▶ Exercise directions:
Copy every line of the following data that includes the string "with".

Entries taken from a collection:
*** Begin section ***

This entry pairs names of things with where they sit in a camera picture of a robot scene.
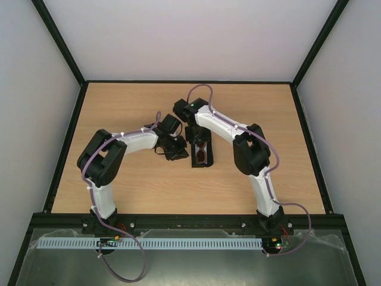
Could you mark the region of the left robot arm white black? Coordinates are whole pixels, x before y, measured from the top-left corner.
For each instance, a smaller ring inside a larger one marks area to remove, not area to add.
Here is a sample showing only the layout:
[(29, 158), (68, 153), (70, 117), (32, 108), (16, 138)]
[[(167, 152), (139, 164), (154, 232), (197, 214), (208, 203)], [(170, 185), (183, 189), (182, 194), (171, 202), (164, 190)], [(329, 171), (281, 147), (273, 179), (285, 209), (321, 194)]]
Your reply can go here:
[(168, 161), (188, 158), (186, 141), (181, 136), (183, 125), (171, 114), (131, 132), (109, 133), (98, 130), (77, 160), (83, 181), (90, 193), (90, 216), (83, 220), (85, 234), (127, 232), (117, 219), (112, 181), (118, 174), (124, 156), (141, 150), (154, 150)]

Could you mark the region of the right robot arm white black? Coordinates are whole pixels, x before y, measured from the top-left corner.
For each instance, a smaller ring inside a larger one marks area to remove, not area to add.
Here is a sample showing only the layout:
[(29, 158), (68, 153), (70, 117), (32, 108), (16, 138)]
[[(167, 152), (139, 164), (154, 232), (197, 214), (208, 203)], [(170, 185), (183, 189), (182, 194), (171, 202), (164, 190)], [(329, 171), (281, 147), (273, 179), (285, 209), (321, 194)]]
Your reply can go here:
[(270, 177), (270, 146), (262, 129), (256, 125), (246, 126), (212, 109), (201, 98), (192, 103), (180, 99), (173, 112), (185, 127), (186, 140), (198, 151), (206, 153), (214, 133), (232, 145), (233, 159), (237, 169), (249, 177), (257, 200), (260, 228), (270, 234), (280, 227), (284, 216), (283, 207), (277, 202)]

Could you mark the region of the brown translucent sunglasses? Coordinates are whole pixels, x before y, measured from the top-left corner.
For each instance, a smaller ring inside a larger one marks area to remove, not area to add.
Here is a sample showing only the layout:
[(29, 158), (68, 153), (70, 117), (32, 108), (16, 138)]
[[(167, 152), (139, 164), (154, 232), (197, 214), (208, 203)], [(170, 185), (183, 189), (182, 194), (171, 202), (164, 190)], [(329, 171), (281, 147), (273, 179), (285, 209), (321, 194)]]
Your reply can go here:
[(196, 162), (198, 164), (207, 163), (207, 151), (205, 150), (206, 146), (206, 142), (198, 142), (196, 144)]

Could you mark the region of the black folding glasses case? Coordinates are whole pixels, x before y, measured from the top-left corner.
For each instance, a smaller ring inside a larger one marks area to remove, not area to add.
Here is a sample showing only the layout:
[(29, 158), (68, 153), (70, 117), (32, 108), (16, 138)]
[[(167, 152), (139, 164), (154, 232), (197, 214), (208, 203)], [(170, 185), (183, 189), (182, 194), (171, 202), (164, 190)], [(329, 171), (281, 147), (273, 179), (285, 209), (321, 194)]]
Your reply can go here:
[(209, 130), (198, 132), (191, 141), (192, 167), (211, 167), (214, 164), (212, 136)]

*** End section ***
*** Begin section ***

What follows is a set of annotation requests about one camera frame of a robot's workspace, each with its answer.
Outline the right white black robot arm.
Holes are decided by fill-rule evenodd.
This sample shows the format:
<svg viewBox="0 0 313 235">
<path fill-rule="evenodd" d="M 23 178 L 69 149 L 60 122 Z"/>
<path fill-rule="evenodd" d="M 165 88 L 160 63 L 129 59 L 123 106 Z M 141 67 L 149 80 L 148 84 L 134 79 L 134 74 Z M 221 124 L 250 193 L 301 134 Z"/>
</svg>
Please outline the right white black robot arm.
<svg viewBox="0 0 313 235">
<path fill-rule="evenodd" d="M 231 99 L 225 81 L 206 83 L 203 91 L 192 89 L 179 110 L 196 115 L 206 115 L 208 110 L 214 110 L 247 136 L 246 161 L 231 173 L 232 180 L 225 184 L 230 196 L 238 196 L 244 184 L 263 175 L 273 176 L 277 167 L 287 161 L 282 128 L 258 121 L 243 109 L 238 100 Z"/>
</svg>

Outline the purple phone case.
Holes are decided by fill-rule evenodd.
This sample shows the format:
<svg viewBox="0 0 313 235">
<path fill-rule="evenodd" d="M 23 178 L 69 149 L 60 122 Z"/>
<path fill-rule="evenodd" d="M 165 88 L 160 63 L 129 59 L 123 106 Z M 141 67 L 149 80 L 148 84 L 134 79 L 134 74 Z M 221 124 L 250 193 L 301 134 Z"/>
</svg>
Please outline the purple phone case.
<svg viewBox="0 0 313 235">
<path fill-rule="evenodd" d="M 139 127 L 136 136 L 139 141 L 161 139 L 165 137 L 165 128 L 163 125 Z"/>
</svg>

*** End section ***
*** Begin section ***

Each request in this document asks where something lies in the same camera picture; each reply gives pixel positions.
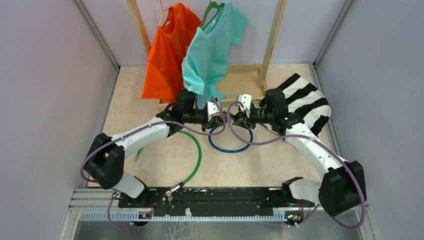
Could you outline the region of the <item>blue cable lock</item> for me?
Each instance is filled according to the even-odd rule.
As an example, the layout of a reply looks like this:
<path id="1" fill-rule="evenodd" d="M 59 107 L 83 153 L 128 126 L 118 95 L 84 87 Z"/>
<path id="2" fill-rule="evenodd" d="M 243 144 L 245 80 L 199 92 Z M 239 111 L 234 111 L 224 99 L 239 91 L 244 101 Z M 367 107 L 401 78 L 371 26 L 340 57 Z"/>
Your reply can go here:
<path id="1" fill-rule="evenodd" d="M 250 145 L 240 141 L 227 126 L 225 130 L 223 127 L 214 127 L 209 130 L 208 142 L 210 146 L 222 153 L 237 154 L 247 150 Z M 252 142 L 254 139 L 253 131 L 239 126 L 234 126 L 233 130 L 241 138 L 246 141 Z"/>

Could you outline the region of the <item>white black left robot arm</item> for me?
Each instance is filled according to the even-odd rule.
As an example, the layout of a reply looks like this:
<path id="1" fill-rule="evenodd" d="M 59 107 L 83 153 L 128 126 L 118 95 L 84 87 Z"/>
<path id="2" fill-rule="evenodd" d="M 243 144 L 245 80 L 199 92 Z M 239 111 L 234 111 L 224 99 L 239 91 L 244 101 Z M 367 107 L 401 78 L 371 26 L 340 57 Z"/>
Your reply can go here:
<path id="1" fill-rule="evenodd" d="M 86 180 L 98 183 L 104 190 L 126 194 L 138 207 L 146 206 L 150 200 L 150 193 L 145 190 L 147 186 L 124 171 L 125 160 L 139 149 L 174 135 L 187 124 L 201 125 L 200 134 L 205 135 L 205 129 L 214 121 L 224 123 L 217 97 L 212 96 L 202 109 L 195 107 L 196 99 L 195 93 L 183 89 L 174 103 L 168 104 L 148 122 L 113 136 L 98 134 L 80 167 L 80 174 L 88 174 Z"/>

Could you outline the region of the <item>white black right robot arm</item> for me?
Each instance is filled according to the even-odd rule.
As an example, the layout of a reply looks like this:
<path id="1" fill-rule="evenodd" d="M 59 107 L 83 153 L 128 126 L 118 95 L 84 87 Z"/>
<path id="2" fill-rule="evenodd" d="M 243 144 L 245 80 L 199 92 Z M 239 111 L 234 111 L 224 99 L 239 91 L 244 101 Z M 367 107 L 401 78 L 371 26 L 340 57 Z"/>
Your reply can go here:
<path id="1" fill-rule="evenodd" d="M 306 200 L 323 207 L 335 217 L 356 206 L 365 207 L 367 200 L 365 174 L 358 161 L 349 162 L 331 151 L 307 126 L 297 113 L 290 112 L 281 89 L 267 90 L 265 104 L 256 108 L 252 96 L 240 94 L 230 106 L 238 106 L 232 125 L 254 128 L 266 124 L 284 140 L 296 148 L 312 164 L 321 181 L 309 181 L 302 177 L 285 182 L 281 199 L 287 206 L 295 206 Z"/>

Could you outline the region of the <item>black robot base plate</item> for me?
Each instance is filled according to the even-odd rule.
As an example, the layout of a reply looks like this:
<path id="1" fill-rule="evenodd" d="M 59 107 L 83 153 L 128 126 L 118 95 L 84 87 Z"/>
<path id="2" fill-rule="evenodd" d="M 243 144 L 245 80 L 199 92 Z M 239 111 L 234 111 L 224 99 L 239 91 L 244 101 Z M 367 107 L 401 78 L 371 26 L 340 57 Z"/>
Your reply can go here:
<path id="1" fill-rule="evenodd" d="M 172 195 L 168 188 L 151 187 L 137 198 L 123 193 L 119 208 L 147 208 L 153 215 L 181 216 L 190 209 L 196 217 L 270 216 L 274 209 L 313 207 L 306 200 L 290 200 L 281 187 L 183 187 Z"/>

*** End section ***

▶ Result for this task:
This entry pairs names of things with where they sit in a camera picture of a robot scene.
What follows is a set of annotation requests about one camera frame of a robot's workspace, each with its answer.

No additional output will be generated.